Small companies often lack IT support which keep an eye out for potential cyber threats. Larger companies tend to have IT managers, who would keep up to date with relevant security news, making them aware of the potential cyber threats.
“In smaller companies that lack this, it is important for all employees to keep their ear to the ground in terms of recent threats, and to get in third-party vendors and experts to educate their staff so all can keep an eye out for the tell-tale signs,” said Emm.
Forward planning is also an issue SMEs need to be aware of, he said. SME should have a recovery policy in place if they are hacked to ensure the business can get back to a positive, secure and reputable state.
“Make sure all employees know they have a responsibility in terms of the company’s IT security,” said Emm.
Finally, it is vital to ensure all staff are educated on security policies, just as they are on health and safety issues, said Emm.

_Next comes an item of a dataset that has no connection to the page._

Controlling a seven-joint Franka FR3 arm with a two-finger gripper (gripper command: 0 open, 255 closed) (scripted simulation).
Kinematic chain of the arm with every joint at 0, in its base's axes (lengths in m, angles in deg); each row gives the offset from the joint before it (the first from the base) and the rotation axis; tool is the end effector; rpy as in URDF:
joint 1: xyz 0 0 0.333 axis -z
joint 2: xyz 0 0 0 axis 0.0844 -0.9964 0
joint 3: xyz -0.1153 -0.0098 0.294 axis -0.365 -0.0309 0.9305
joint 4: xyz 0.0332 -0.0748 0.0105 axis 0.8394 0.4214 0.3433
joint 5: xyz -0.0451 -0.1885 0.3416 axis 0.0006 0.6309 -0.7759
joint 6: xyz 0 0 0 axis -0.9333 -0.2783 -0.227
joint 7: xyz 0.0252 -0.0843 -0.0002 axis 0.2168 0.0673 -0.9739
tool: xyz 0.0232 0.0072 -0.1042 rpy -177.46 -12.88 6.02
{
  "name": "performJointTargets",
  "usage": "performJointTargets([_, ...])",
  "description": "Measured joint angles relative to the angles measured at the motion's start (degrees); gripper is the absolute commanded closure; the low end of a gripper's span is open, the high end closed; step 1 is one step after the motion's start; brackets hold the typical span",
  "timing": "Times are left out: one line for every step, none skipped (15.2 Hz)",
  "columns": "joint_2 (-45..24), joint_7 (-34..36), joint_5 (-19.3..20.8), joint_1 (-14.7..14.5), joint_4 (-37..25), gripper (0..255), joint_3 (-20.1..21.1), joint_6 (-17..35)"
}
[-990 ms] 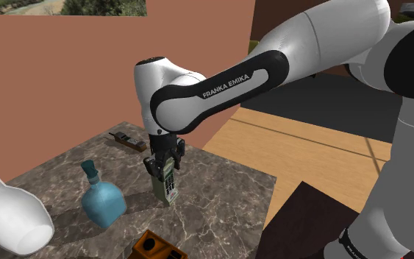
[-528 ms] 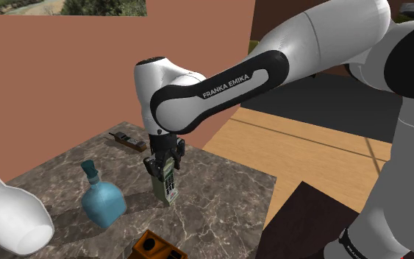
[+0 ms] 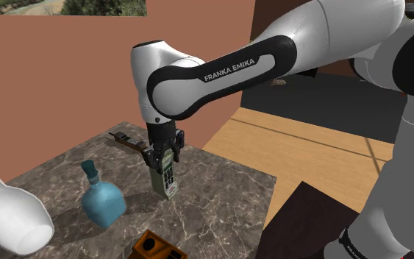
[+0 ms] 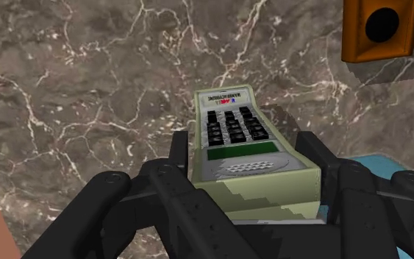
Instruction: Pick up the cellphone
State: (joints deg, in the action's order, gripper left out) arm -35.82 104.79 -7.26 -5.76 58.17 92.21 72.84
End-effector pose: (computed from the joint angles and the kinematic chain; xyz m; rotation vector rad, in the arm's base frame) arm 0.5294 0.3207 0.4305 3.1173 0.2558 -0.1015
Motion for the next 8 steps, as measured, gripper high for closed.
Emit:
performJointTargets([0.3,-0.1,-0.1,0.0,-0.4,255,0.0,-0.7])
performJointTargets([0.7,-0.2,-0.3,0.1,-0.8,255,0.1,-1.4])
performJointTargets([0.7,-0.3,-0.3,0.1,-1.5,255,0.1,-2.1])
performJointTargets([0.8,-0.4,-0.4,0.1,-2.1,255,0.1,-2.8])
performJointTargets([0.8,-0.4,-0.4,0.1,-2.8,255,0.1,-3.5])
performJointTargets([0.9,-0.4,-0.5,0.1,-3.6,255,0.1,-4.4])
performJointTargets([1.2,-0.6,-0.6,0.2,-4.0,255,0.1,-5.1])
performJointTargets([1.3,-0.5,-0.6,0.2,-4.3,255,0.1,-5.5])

“This is important in all organisations but in particular, for smaller companies. You need to demystify the issues, explain them in an easy-to-understand manner, use analogies if necessary; create a few simple top tips or do’s and don’ts for staff to follow and place posters including these all over the office,” he said.
But Emm emphasised that this security strategy is not a one-off activity. “It will need to be revisited on a regular basis to keep up with the security landscape and keep security issues front of mind.
“All SME employees need to be responsible for security, especially with the number of personal devices being used for work,” he said.